From: Jens Axboe <[email protected]>
To: Olivier Langlois <[email protected]>,
Pavel Begunkov <[email protected]>,
[email protected]
Subject: Re: [PATCH] io_uring/napi: remove duplicate io_napi_entry timeout assignation
Date: Mon, 12 Aug 2024 14:40:47 -0600 [thread overview]
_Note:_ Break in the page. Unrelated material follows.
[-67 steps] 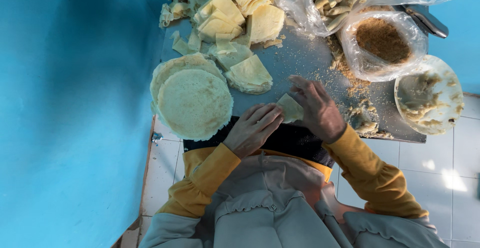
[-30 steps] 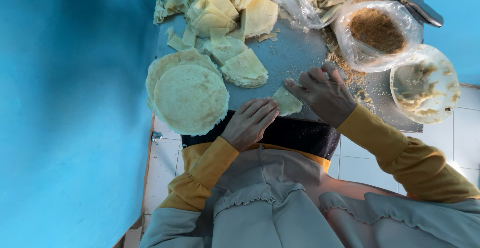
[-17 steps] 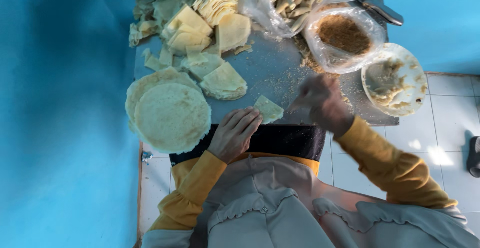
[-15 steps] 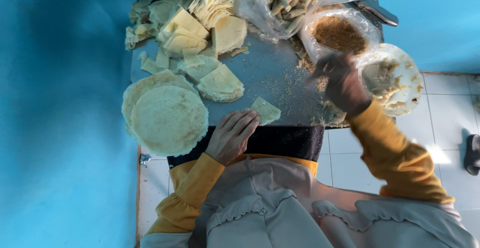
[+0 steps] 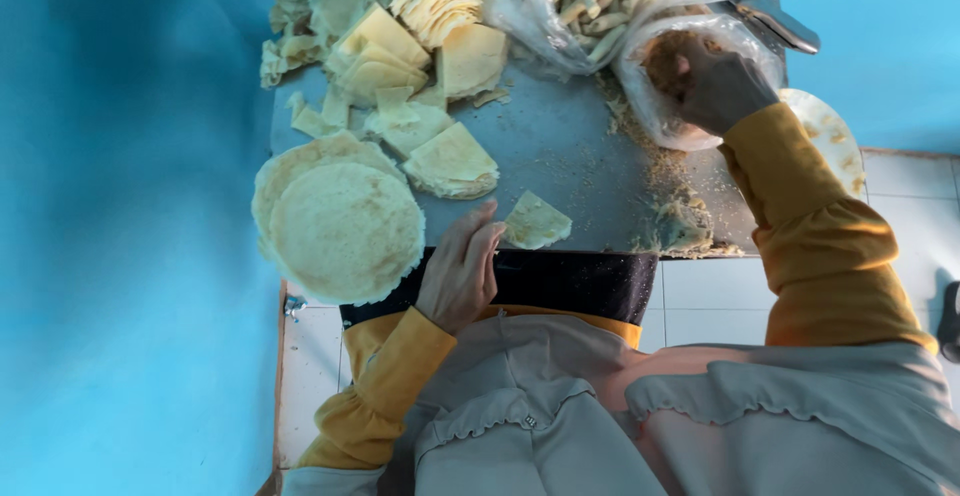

Message-ID: <[email protected]> (raw)
In-Reply-To: <[email protected]>
On 8/12/24 2:15 PM, Olivier Langlois wrote:
> On Mon, 2024-08-12 at 12:11 -0600, Jens Axboe wrote:
>> On 8/12/24 12:10 PM, Jens Axboe wrote:
>>> On 8/11/24 7:00 PM, Olivier Langlois wrote:
>>>> On Sun, 2024-08-11 at 20:34 -0400, Olivier Langlois wrote:
>>>>> io_napi_entry() has 2 calling sites. One of them is unlikely to
>>>>> find
>>>>> an
>>>>> entry and if it does, the timeout should arguable not be
>>>>> updated.
>>>>>
>>>>> The other io_napi_entry() calling site is overwriting the
>>>>> update made
>>>>> by io_napi_entry() so the io_napi_entry() timeout value update
>>>>> has no
>>>>> or
>>>>> little value and therefore is removed.
>>>>>
>>>>> Signed-off-by: Olivier Langlois <[email protected]>
>>>>> ---
>>>>> io_uring/napi.c | 1 -
>>>>> 1 file changed, 1 deletion(-)
>>>>>
>>>>> diff --git a/io_uring/napi.c b/io_uring/napi.c
>>>>> index 73c4159e8405..1de1d4d62925 100644
>>>>> --- a/io_uring/napi.c
>>>>> +++ b/io_uring/napi.c
>>>>> @@ -26,7 +26,6 @@ static struct io_napi_entry
>>>>> *io_napi_hash_find(struct hlist_head *hash_list,
>>>>> hlist_for_each_entry_rcu(e, hash_list, node) {
>>>>> if (e->napi_id != napi_id)
>>>>> continue;
>>>>> - e->timeout = jiffies + NAPI_TIMEOUT;
>>>>> return e;
>>>>> }
>>>>>
>>>> I am commenting my own patch because I found something curious
>>>> that I
>>>> was not sure about when I was reviewing the code.
>>>>
>>>> Should the remaining e->timeout assignation be wrapped with a
>>>> WRITE_ONCE() macro to ensure an atomic store?
>>>
>>> I think that makes sense to do as lookup can be within rcu, and
>>> hence we have nothing serializing it. Not for torn writes, but to
>>> ensure that the memory sanitizer doesn't complain. I can just make
>>> this change while applying, or send a v2.
>>
>> As a separate patch I mean, not a v2. That part can wait until 6.12.
>>
> ok. np. I'll look into it soon.
>
> In the meantime, I have detected few suspicious things in the napi
> code.
>
> I am reporting them here to have few extra eye balls looking at them to
> be sure that everything is fine or not.
>
> 1. in __io_napi_remove_stale(),
>
> is it ok to use hash_for_each() instead of hash_for_each_safe()?
>
> it might be ok because it is a hash_del_rcu() and not a simple
> hash_del() but I have little experience with possible RCU shortcuts so
> I am unsure on this one...
Should use hash_for_each_rcu(), and I think for good measure, we sould
just keep it inside the RCU region. Then we know for a fact that the
deletion doesn't run.
> 2. in io_napi_free()
>
> list_del(&e->list); is not called. Can the only reason be that
> io_napi_free() is called as part of the ring destruction so it is an
> optimization to not clear the list since it is not expected to be
> reused?
>
> would calling INIT_LIST_HEAD() before exiting as an extra precaution to
> make the function is future proof in case it is reused in another
> context than the ring destruction be a good idea?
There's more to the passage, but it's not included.